**What to produce:** Recreate the entire listing that appears below, exactly.

Dataset extract section start

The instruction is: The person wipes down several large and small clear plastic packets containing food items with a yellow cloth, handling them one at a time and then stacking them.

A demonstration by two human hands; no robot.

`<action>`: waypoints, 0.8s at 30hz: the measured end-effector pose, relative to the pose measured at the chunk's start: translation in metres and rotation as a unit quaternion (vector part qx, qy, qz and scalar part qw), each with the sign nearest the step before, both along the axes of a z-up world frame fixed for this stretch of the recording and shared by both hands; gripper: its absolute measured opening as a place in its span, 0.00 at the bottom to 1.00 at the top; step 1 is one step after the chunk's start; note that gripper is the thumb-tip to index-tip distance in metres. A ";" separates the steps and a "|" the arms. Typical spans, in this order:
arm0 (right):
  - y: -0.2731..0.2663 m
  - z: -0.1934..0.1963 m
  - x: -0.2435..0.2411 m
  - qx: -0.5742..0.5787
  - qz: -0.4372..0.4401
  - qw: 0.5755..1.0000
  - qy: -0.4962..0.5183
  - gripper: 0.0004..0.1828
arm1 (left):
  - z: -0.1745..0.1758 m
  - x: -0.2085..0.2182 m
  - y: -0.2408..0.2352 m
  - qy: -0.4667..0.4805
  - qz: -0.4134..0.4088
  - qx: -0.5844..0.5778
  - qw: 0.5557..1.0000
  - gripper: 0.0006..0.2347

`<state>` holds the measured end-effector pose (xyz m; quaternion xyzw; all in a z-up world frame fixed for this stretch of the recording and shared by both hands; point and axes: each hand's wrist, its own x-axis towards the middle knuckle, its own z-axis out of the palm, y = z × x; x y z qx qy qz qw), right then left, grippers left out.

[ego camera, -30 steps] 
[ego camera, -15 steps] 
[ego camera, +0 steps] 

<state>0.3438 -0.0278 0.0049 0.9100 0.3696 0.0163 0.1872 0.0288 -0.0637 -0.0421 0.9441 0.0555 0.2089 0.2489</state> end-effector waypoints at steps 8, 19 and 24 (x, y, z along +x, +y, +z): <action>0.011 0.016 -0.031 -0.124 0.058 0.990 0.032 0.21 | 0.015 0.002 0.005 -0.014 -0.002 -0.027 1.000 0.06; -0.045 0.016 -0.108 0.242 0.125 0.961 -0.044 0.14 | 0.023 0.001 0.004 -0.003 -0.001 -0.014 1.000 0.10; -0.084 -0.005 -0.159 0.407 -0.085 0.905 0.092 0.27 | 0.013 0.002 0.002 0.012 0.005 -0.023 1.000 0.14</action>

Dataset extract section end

**Response area:**
The instruction is: The person wipes down several large and small clear plastic packets containing food items with a yellow cloth, handling them one at a time and then stacking them.

A demonstration by two human hands; no robot.

`<action>`: waypoints, 0.8s at 30hz: the measured end-effector pose, relative to the pose measured at the chunk's start: translation in metres and rotation as a unit quaternion (vector part qx, qy, qz and scalar part qw), each with the sign nearest the step before, both along the axes of a z-up world frame fixed for this stretch of the recording and shared by both hands; gripper: its absolute measured opening as a place in its span, 0.00 at the bottom to 1.00 at the top; step 1 is one step after the chunk's start; note that gripper is the thumb-tip to index-tip distance in metres. A ";" separates the steps and a "|" the arms. Typical spans, in this order:
arm0 (right):
  - y: -0.2731..0.2663 m
  - z: -0.1934..0.1963 m
  - x: -0.2435..0.2411 m
  - qx: -0.5742..0.5787
  - qz: -0.4372..0.4401
  - qw: 0.5755..1.0000
  - qy: -0.4962..0.5183
  - gripper: 0.0004..0.1828
arm1 (left):
  - z: -0.1745..0.1758 m
  - x: -0.2085..0.2182 m
  - y: -0.2408..0.2352 m
  - qy: -0.4667..0.4805
  - qz: -0.4134..0.4088
  - qx: -0.5844..0.5778
  - qw: 0.5557..1.0000
  - gripper: 0.0006..0.2347

`<state>` holds the measured end-effector pose (xyz m; quaternion xyzw; all in a z-up world frame fixed for this stretch of the recording and shared by both hands; point and axes: each hand's wrist, its own x-axis towards the middle knuckle, its own z-axis out of the palm, y = z × x; x y z qx qy qz qw), right then left, grippers left out.

[ego camera, -30 steps] 
[ego camera, -15 steps] 
[ego camera, +0 steps] 

<state>0.3438 -0.0278 0.0049 0.9100 0.3696 0.0163 0.1872 0.0288 -0.0637 -0.0421 0.9441 0.0555 0.2089 0.2489</state> end-effector waypoints at steps 8, 19 and 24 (x, y, z along +x, +y, +z): <action>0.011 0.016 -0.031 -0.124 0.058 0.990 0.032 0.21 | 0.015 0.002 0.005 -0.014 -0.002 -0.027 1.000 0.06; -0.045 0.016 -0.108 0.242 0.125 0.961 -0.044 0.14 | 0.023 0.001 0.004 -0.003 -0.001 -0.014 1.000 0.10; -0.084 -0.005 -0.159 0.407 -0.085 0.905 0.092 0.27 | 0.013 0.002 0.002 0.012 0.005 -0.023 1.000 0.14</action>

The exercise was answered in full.